Although Senate hearings have not yet been held on Cox's nomination, corporations are already anticipating the changes he would be likely to make in their favor, considering his pro-corporate stance in the past. Corporate lobbyists are "almost giddy at the prospect of Cox" being put in charge of market regulation as SEC chairman, Business Week recently reported. If confirmed, Cox would be in a position not only to dial back enforcement of investor-friendly laws like the Sarbanes-Oxley Act of 2002 but also put the brakes on initiatives set into motion by former SEC chairman William Donaldson (who stepped down June 30), such as requiring corporations to treat stock options as an expense and mutual fund companies to have independent board members.
Co-sponsored by Cox and Sen. Chris Dodd, D-Conn., the Private Securities Litigation Reform Act was a central plank of the Republicans' "Contract With America," and was ostensibly aimed at discouraging frivolous lawsuits by investors. But the law provides considerable legal protections for corporate executives -- and, just as important, their accountants and lawyers -- who mislead investors. For example, the law provides a "safe harbor" for executives who make inaccurate "forward-looking statements" about their company's future prospects. Securities lawyers refer to this provision as "the license to lie."

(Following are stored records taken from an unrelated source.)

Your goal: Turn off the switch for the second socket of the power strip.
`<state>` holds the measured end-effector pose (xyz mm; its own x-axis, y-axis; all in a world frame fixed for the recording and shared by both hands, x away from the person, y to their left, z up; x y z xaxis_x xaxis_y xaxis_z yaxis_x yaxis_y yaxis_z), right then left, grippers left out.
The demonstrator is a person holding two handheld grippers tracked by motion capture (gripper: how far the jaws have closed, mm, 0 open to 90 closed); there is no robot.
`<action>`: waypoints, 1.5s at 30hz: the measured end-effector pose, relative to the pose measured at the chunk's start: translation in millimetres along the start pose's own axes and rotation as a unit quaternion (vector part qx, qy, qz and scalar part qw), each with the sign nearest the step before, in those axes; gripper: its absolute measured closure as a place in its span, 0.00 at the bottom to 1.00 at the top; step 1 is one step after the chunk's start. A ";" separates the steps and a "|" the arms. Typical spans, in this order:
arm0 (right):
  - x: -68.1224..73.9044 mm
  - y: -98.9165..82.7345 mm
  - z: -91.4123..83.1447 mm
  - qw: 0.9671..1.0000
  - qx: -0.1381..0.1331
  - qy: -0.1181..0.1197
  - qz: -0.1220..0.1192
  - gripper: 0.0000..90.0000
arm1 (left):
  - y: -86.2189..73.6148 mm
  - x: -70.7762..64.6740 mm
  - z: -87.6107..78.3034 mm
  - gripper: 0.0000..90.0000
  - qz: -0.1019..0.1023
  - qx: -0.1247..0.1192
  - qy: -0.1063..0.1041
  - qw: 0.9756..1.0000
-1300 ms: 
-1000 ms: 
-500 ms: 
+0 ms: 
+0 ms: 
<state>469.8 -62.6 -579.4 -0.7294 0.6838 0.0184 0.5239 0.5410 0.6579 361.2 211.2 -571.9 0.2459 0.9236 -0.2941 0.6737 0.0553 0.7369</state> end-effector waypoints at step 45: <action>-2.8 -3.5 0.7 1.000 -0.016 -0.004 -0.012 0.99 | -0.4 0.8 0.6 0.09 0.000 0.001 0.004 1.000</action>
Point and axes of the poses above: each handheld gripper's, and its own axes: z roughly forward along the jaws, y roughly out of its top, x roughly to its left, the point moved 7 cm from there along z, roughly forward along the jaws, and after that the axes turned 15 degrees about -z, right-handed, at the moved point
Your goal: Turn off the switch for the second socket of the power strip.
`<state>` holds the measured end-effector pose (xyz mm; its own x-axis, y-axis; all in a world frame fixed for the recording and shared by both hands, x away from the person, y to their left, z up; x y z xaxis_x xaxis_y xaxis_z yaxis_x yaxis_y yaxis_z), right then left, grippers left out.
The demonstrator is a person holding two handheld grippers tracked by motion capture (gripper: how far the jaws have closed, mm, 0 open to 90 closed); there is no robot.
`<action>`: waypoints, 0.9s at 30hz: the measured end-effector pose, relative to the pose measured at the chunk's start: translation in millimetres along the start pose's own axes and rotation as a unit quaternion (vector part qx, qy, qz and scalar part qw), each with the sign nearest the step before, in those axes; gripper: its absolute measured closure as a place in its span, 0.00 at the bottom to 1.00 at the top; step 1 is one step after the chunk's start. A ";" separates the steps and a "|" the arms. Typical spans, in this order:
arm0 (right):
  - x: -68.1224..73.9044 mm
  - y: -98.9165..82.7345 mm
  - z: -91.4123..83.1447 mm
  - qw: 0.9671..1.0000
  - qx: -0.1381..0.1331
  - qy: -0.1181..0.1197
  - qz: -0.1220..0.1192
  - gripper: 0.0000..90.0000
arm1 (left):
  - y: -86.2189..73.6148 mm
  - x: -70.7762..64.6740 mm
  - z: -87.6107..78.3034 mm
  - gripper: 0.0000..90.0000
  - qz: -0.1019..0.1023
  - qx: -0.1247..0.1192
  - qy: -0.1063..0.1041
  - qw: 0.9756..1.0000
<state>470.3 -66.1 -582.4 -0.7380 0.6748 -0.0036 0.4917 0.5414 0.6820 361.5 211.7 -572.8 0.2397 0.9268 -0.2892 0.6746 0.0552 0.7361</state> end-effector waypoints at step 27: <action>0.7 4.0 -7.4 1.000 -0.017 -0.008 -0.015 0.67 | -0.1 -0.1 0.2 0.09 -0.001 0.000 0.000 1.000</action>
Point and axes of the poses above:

Under the PSLRA (which became law over President Clinton's veto), before a court can even accept a corporate fraud case, investors must prove there is a "strong inference" that the corporate defendant acted with the specific intent to "deceive, manipulate or defraud." This is a very tough standard to meet. The 7th Circuit Court of Appeals, interpreting the PSLRA, dismissed fraud cases against corporate executives who said they simply forgot to disclose damaging information to investors. (Cox favored an even more severe version of the law that would have shielded corporations from lawsuits in nearly every circumstance.)
But describing Cox as a principal author of the bill doesn't do justice to his significant role in its enactment. Cox was a PSLRA evangelist, and he sought to demonize his opposition. During a congressional hearing on the bill on Jan. 19, 1995, Cox described lawsuits by investors for securities fraud as "a scandal of corruption on a scale Congress hasn't witnessed since the days of Eliot Ness and Al Capone." These lawsuits, in Cox's view, were nothing more than an "extortion racket."
One of the witnesses at the hearing, echoing Cox's theme, claimed he was "intimidated and threatened" by Rep. Ed Markey, D-Mass., and securities lawyer Bill Lerach (who also testified) for agreeing to appear at the hearing. The witness, AES Corp. president Dennis Bakke, later admitted under questioning by former Rep. Jack Fields, R-Texas, that no one had threatened him; he apologized and said he was referring to advisors who warned him about retribution. Cox was undeterred. When it was his turn to question Bakke, he said, "You pass on to those advisors, whoever they were, that they weren't altogether wrong."
Lerach, whom Cox described as earning his living through "legalized extortion," turned out to be particularly prescient about the impact of the law. In his opening statement at the hearing, Lerach said that if the PSLRA was enacted, "in 10 or 15 years you will be holding another hearing with the debacle in the securities market that will make you remember the [savings and loan] mess with fondness -- because the fraudsters and the dishonest people are there, and if the prohibitions against fraud are removed, they will come forward [and] they will become more active."